After the PM identifies and documents all risks, and then prioritizes the list from most
important, or critical to the program, the PM will address what actions could be taken to
eliminate or mitigate the risks. This is where reality comes in. To mitigate the risk of earthquake,
you could build an earthquake resistant building or you could move to a less earthquake prone
area, or you could increase your earthquake insurance. In the case of the vague requirement risk,
you could take more time for requirement development, include people from the requirement
activity on the team, compare the requirement to similar efforts, and benchmark the requirement
by comparing it with others done elsewhere, among other possible ways to mitigate the risk of
vague requirements. Now, how many ways are there to mitigate the risk of data migration?
So now, the PM has identified the risks, ranked them based on priorities or what can do
the most damage to his/her project and what is most likely to happen, and identified several
Page 4
different ways to keep the risk from occurring or minimizing the impact of the risk on the
project.
The next step is to identify what you will do if the risk really happens. What will you do
if your building is damaged by an earthquake? What will you do if your number one researcher
takes another job? What will you do if the merger goes through? The contingency is what will
happen next. In Information Technology, we usually build "continuity of operations" (COOP)
plans - what we will do if our systems break for one reason or another. We MITIGATE problems
by building back-up systems and if our systems really breakdown, our CONTINGENCY is to
switch to those back-up systems to continue our business.

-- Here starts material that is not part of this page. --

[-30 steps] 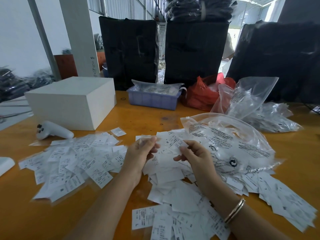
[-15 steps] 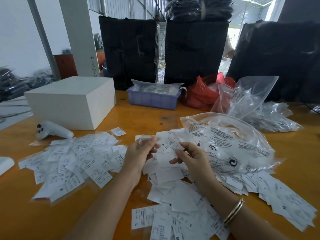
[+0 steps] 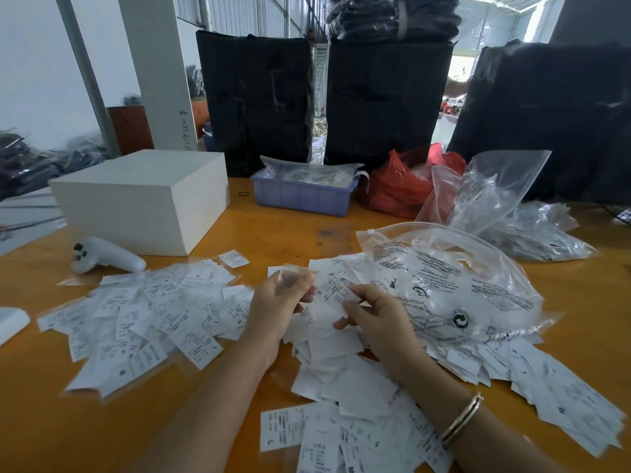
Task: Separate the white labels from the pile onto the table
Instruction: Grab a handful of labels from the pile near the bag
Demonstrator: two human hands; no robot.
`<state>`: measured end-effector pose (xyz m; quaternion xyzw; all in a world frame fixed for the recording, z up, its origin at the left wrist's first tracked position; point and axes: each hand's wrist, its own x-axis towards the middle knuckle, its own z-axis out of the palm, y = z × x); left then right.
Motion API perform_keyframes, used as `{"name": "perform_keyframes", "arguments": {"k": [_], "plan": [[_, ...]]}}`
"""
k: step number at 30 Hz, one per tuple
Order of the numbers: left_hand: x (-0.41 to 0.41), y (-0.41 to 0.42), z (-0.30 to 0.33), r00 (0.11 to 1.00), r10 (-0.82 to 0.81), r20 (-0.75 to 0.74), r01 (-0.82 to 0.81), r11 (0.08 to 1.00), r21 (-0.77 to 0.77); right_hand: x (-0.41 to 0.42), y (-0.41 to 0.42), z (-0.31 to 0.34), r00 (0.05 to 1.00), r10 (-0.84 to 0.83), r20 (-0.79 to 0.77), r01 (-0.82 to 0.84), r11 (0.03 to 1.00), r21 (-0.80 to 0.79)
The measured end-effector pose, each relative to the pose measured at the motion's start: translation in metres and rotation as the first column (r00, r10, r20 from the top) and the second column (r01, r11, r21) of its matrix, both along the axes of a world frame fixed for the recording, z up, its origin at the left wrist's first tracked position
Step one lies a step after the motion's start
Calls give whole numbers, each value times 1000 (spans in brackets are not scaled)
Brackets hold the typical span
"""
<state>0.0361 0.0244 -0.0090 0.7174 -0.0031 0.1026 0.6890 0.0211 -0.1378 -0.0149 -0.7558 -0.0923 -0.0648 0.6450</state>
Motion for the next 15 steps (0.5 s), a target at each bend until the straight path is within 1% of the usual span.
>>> {"name": "perform_keyframes", "arguments": {"k": [4, 8, 11, 13, 15], "plan": [[-3, -1, 2, 1000, -25, 2, 25, 998, 65, -1, 1, 1, 1000, -18, -1, 18, 1000, -24], [-7, -2, 6, 995, -96, 10, 95, 994, 50, 0, -2, 0, 998, -55, -21, 54, 997, -56], [-6, -2, 4, 995, -97, 9, 97, 993, 74, -3, -1, 3, 999, -36, 9, 37, 997, -73], [-4, -3, 2, 995, -100, 10, 98, 989, 114, -6, 0, 3, 999, -2, 43, 7, 994, -111], [-4, -3, 1, 996, -89, -6, 89, 989, 120, -7, 0, 3, 998, 16, 54, -8, 990, -138]]}}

And then as a PM, you may only be able to manage the "high" priorities. What you may
find is that your top priorities all have costs associated with the mitigation actions. Obviously,
you will only mitigate those risks you can afford. You can't put your software development
organization in a fireproof building to avoid the risk of fire, for example, because it would cost
too much..
Now for a real life example: A few years back, I worked on a software program that
required multi-level security access. In other words, the users might have secret, top secret or no
clearance when they got into our system. The software needed to determine what level the user
had and would only give that user information that the user had security clearance for. At the
time, the capability for multi-level security was early bleeding edge - only a few vendors had
attempted to build it, and none had been certified by the National Security Agency or the
National Institute of Standards and Technology, both of which were required. Therefore, we had
a requirement with a high risk rating and the only mitigating actions possible were to cancel that
part of the requirement to avoid project delay OR delay the project. We HOPED that by the time
we needed the capability, the capability would be there. And the technology was rapidly moving
in that direction - it was a race against time! Let me know if you want to know the outcome!
So, as you finish this lesson, you should be able to describe the difference between
mitigation and contingency, and be able to discuss the risk management process.